● Supplied data

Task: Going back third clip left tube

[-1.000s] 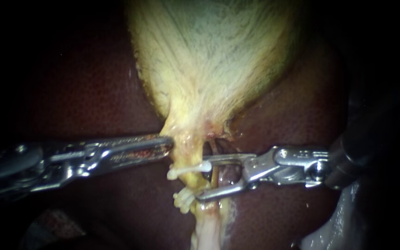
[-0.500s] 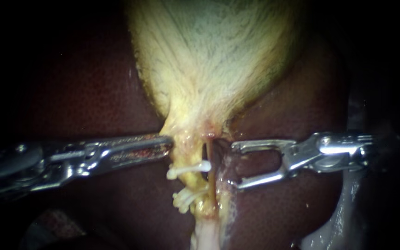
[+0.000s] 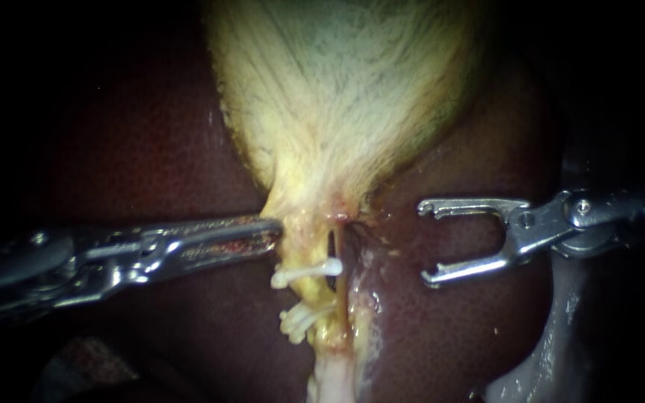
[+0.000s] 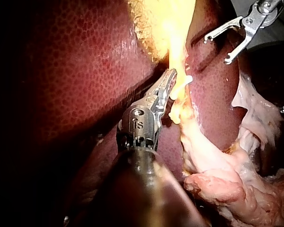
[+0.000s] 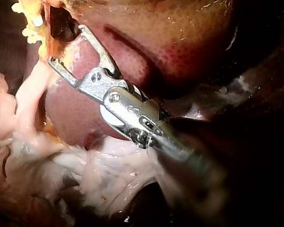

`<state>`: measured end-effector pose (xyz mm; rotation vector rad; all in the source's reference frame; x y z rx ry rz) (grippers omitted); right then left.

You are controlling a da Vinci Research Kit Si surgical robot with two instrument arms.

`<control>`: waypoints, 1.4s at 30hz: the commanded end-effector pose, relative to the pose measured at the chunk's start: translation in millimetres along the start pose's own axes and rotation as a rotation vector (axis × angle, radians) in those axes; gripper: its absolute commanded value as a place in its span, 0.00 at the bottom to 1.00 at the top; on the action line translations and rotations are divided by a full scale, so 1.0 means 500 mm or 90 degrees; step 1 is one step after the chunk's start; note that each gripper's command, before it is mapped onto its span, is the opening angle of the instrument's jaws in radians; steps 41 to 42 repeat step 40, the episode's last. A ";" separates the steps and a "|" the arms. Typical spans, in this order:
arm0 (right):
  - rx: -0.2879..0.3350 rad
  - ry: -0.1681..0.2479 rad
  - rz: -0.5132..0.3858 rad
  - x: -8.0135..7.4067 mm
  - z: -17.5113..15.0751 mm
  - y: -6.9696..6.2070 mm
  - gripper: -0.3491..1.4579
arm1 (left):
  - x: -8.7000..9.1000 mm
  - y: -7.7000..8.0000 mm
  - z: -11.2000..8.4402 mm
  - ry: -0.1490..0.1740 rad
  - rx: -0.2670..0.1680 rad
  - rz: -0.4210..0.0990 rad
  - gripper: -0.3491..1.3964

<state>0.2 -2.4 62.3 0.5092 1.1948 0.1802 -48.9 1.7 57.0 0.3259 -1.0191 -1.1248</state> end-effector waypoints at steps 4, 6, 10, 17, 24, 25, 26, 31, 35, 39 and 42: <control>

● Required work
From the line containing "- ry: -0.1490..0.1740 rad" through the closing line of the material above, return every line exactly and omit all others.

● Your response
  - ry: -0.1490..0.1740 rad
  - rx: -0.2670..0.1680 rad
  - rz: -0.4210..0.0990 rad
  - gripper: -0.3491..1.3964

<state>0.2 -2.4 62.3 0.5092 1.1948 0.1802 -48.9 1.7 57.0 0.3259 -1.0191 -1.1248</state> end-effector waypoints at steps 4, 6, 10, 17, 24, 25, 26, 31, 35, 39 and 42: <control>

The response is finished.